Hugo y Warsar

Debes estar contento, Hugo. Retomar la montaña, con lo que me parece que a ti te supone, debe significar mucho. Las fotos me parecen de un reportaje y dan un poco de yuyu. No me extraña lo que dices de tus más y tus menos. Qué experiencia, ¿no? Las vistas desde el dormitorio parecen de ficción. Habrás vuelto mejor que un tibetano del Tibet.

Yo creo que a mí me habría encantado hacer una escalada así en tiempos de piernas más lozanas. Me imagino el silencio tan estupendo, el olor… no sé, a lo mejor le pongo una literatura propia de quien nunca lo ha hecho. Ya sabes, las cosas de la imaginación.

Lo del tembleque de las piernas lo entiendo estupendamente, oye, y lo asocio por otras razones a mi propio tembleque; yo también he recuperado un antiguo “vicio” que tenía abandonado: montar en bici. Este año por fin he podido dejar un poco la estática de casa y coger con más soltura de rodilla la de verdad: la de pedalear por la calle. Hemos salido todo el verano por la ciudad -por el centro casi vacío-, y me ha sentado bien aunque con muchas agujetas al principio y al final. Hasta ayer, que llovía, hemos ido por los carriles nuevos bordeando la ría. Nos ha encantado cómo se está recuperando todo. Creo que ya hoy vuelvo a la estática, pero es necesaria la lluvia.

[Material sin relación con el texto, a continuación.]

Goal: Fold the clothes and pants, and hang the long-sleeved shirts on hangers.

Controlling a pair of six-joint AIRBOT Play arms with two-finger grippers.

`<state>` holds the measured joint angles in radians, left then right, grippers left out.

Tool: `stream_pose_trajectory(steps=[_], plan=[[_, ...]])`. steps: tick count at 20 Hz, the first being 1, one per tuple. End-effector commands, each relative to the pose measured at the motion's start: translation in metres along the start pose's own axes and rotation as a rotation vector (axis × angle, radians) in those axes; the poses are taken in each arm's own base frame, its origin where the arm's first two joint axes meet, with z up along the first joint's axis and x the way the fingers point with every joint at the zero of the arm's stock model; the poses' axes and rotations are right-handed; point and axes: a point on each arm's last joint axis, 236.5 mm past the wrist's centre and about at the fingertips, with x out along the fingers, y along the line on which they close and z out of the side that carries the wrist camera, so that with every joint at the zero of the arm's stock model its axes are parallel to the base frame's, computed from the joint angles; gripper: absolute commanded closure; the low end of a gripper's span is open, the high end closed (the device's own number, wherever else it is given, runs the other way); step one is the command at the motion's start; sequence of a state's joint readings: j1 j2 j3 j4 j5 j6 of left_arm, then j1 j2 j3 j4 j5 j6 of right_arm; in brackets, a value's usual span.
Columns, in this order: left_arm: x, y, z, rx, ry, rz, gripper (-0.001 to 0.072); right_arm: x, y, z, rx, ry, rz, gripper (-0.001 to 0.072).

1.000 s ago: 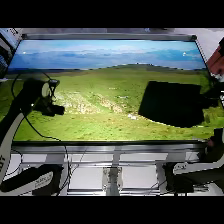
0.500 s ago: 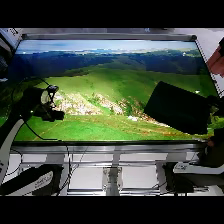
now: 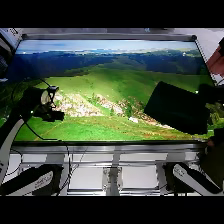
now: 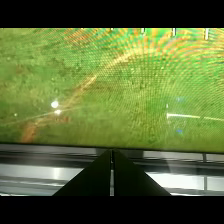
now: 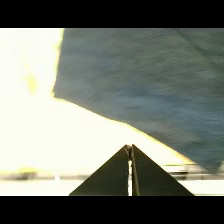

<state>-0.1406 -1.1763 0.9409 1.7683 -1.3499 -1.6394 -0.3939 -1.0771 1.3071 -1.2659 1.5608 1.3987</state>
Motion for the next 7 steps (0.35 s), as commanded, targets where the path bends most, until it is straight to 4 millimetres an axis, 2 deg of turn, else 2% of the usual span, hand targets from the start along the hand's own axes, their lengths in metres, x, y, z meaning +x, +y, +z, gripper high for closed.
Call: stream_pose_trajectory(steps=[1,4,7], plan=[[0.0,0.0,0.0,0.0,0.0,0.0,0.0666,0.023,0.062,-0.043,-0.171,0.077,0.082,0.0681],[0.0,0.0,0.0,0.0,0.0,0.0,0.0666,0.062,0.089,-0.101,-0.276,0.229,0.121,0.068],[0.0,0.0,0.0,0.0,-0.001,0.0,0.0666,0.098,0.099,-0.146,-0.332,0.341,0.132,0.068]])
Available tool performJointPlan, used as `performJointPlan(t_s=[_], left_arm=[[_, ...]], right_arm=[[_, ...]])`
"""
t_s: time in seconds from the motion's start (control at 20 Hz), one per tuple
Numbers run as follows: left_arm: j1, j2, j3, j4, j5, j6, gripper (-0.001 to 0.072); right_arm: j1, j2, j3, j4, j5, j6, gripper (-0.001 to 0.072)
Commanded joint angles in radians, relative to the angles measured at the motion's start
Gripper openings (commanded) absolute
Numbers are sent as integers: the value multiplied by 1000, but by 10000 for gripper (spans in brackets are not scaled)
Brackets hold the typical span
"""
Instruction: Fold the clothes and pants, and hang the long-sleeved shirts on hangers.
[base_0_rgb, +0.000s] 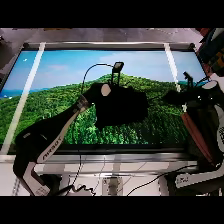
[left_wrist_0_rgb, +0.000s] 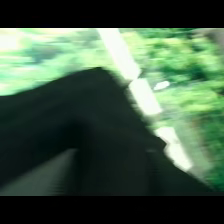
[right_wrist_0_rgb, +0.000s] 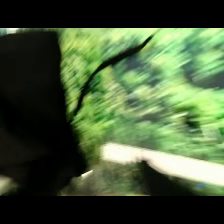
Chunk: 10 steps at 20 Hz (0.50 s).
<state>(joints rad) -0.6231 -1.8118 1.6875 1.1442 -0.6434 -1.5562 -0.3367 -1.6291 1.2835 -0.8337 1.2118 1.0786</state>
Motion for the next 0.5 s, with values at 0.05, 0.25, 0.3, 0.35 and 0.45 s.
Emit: performJointPlan(t_s=[0.05,0.25,0.3,0.35,0.45], left_arm=[[123,-2,0,132,-113,1,28],[144,-40,0,131,-141,4,12],[140,-45,0,131,-158,4,12],[137,-49,0,131,-171,5,12],[130,-52,0,131,-192,4,13]], right_arm=[[72,-90,-93,185,-33,29,700],[195,-118,-93,194,-255,183,699],[211,-125,-93,193,-293,222,692],[221,-139,-90,193,-308,254,690],[225,-187,-64,199,-259,274,691]])
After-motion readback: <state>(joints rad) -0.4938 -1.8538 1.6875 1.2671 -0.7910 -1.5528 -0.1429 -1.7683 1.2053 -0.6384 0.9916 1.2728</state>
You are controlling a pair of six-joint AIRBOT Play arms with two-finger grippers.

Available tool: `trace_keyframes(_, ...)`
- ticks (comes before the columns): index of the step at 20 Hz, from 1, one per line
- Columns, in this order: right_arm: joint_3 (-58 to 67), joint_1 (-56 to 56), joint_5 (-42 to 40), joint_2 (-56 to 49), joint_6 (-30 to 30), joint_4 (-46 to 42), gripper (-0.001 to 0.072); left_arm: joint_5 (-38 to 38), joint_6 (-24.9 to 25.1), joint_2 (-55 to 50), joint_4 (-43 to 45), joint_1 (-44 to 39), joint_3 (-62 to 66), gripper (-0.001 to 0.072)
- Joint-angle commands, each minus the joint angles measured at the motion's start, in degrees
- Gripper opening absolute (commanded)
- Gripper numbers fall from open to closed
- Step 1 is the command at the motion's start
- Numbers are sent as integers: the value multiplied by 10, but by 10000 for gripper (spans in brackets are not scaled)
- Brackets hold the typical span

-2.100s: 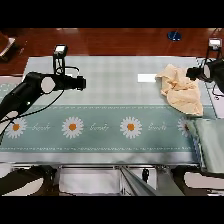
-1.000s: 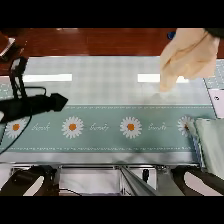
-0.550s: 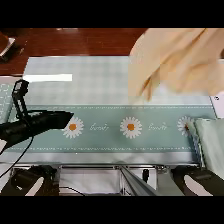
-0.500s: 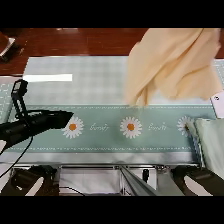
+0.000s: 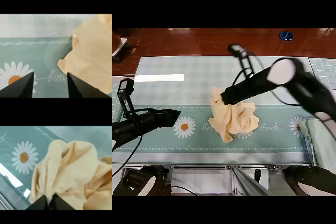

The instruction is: Fold the shirts.

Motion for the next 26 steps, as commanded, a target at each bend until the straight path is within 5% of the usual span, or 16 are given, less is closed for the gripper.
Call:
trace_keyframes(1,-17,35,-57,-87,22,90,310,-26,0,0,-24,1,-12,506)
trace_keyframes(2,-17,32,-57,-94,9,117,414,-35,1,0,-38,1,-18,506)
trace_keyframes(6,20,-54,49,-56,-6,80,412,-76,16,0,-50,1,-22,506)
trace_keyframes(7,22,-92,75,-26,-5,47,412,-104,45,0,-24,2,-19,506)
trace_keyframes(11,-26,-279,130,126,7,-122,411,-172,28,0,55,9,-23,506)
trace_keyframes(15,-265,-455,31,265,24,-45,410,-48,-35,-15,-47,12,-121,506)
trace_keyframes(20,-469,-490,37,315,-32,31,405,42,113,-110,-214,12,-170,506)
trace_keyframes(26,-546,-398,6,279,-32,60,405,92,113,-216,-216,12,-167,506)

Esos días te he tenido en la memoria residente; ya sabes, ría, pájaros, olor a playa como cuando en La Isla… los olores y los recuerdos casan de maravilla y hemos pillado algún atardecer precioso mientras leíamos las vitrinas con explicaciones de las especies, de la botánica, del renacimiento de una zona devastada del mundo que está saliendo a la luz con toda su belleza; como si emergieran de repente La Atlántida y Hugo haciendo de brújula en mi cabeza. Esto, quizá, porque hace poco le he regalado mi brújula a Colás, el sobrino de Luci, con mucho cariño.

Te dejo -que estoy escritora y escribo mucho-, pa’no aburrirte. Me alegra que hayas vuelto a la montaña, una señora que me seduce sin haberla conocido así tan adentro como tú.